The latest episode is called “Spectre of the Gun”. Oliver is now Mayor of Star City during the day and Green Arrow by night. In this episode, a man walks into City Hall and shoots the place up killing 7 people. Then the man gets away, but leaves behind one of his weapons. Instead of the gun ending up at the police department, naturally it ends up in the Arrow base to be examined. During this examination, Team Arrow starts to break up into “gun rights” and “gun control” groups. While discussing how to find the perpetrator, they mention that AR-15s can be bought anywhere and they are the most popular gun in America. That is true. The problem is, the rifle used in the shooting was an automatic rifle. The National Firearms Act  of 1934, severely restricts the ownership of any automatic weapon with high taxes and registration of those firearms. So the rifle the shooter used was NOT the type of  AR-15 you can buy at your local gun shop and if it had been purchased legally, it would have been registered.

During the shooting, the team member Wild Dog, pulled his own pistol and shot the gunman, but the gunman was wearing body armor. It is later brought up that Wild Dog was Dishonorably Discharged from the military and therefore could not legally buy a gun. He points out that he is still able to get one. Later in the episode it is revealed that the gunman lost his family to a mall shooter after the city council refused to pass a gun registration act. It is also revealed that the mall shooter obtained his weapons illegally and a registration would have done nothing to prevent the mall attack. I appreciate the show adding that information to the story.

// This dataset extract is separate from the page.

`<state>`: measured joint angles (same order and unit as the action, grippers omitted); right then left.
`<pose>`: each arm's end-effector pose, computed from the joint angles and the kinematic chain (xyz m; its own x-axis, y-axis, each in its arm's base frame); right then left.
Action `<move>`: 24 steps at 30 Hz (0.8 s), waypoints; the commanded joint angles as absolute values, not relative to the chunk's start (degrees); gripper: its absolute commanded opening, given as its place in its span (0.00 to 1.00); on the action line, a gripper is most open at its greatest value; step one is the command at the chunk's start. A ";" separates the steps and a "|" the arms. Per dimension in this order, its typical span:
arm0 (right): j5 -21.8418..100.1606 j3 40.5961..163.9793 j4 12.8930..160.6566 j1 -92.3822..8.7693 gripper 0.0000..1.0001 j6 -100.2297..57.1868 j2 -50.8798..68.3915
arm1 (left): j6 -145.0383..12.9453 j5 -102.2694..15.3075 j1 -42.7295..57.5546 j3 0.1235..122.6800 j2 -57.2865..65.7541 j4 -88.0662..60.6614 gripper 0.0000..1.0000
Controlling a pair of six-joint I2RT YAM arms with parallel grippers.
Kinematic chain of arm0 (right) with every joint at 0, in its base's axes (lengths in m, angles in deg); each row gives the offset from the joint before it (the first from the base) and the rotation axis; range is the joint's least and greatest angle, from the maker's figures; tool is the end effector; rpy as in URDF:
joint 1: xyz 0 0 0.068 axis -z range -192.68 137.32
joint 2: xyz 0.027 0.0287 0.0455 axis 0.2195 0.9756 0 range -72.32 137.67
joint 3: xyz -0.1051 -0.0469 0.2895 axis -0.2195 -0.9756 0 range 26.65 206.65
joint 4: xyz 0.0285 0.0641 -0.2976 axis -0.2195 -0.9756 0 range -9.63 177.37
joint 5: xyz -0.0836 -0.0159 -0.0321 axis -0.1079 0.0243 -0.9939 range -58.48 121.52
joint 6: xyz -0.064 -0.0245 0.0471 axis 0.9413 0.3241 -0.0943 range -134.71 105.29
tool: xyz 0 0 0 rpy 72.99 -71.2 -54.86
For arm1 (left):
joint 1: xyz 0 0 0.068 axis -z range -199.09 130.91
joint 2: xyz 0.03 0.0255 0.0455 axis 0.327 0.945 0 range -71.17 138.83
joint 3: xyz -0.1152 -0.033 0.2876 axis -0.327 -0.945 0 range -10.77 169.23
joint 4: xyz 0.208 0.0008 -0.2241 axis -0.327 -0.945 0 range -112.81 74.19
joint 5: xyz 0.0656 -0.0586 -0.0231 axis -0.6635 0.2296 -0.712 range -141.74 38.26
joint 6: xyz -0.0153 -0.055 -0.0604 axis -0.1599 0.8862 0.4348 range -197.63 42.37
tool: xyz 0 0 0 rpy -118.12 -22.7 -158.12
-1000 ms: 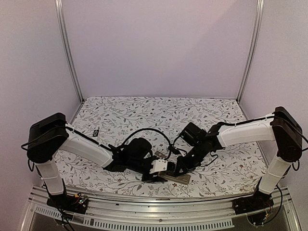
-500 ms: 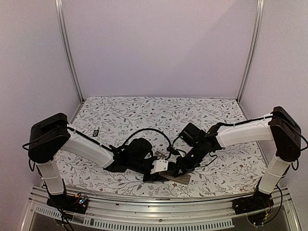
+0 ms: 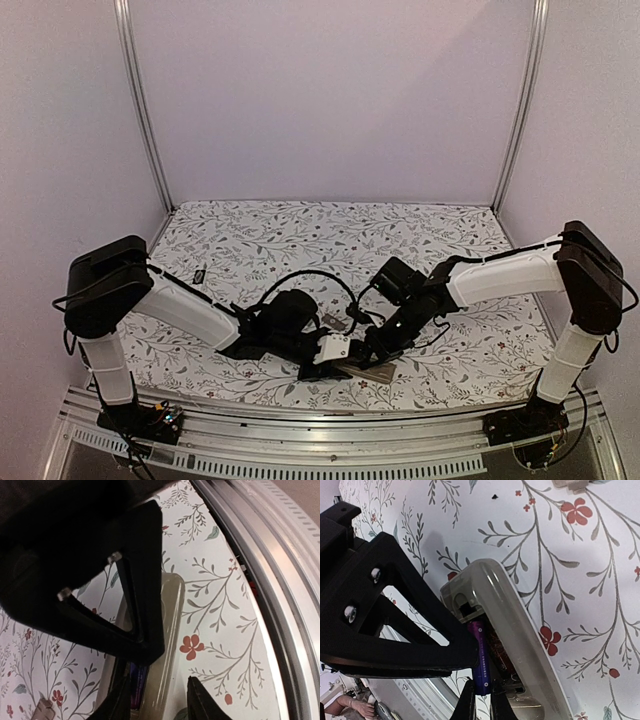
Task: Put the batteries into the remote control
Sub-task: Load the battery into the battery compartment.
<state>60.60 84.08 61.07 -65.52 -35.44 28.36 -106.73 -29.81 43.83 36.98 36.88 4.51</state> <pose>0.2002 0.3227 0.1270 -0.8123 -0.5594 -0.1654 -0.5468 0.6315 0.5497 0.1666 -0.3856 0.0878 0.2095 0.5815 -0.7861 0.9778 -0.1319 0.1630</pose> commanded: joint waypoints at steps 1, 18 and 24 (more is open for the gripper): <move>60.18 84.58 63.44 -65.88 0.00 -35.17 30.09 | -106.96 -28.45 44.47 37.84 37.92 5.55 0.38; 59.04 84.75 64.08 -65.90 0.01 -34.86 30.42 | -105.88 -27.82 44.21 38.19 38.27 6.65 0.25; 58.76 84.66 63.99 -65.94 0.01 -34.57 30.20 | -105.08 -28.89 44.22 38.36 38.39 6.16 0.19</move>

That was a common miscommunication between people after Newtown. He killed his own mother and stole the guns he used. No registration could prevent that. I also want to point out that the whole premise of the show is civilians illegally using weapons. If anyone should understand the futility of trying to use laws to prevent crime it should be this group of people, but some of them are missing that point.

Overall I thought the episode did a fairly decent job of covering both sides of the debate. I also appreciated the theme of not shying away from heated discussions to find answers. In the episode, they end with a “compromise” that doesn’t violate people’s rights and makes people safer. Conveniently, they don’t say what that compromise entails.

One of the issues with the gun debate is that the 2 sides are talking about different things. Gun control people see violence and want it to be stopped or at least reduced. They see statistics and body counts and news articles about how people seem to be getting mowed down by guns left and right. Restrictions seem like a common sense solution. On the other hand, gun rights people will never be persuaded by any of those things, because they are talking about rights and principles. To them, restricting guns because of how bad people use them is equivalent to restricting the rights of Japanese-Americans because of Pearl Harbor. They don’t want to be punished for another person’s actions. This disconnect guarantees that the discussion will continue for a long time. Unlike the show, we can’t just pretend a compromise exists.

I will always choose to protect people’s rights. That doesn’t mean I am not open to discussion, but know that in order to change my mind, you must convince me that people do not have a right to self-defense from both criminals and tyranny.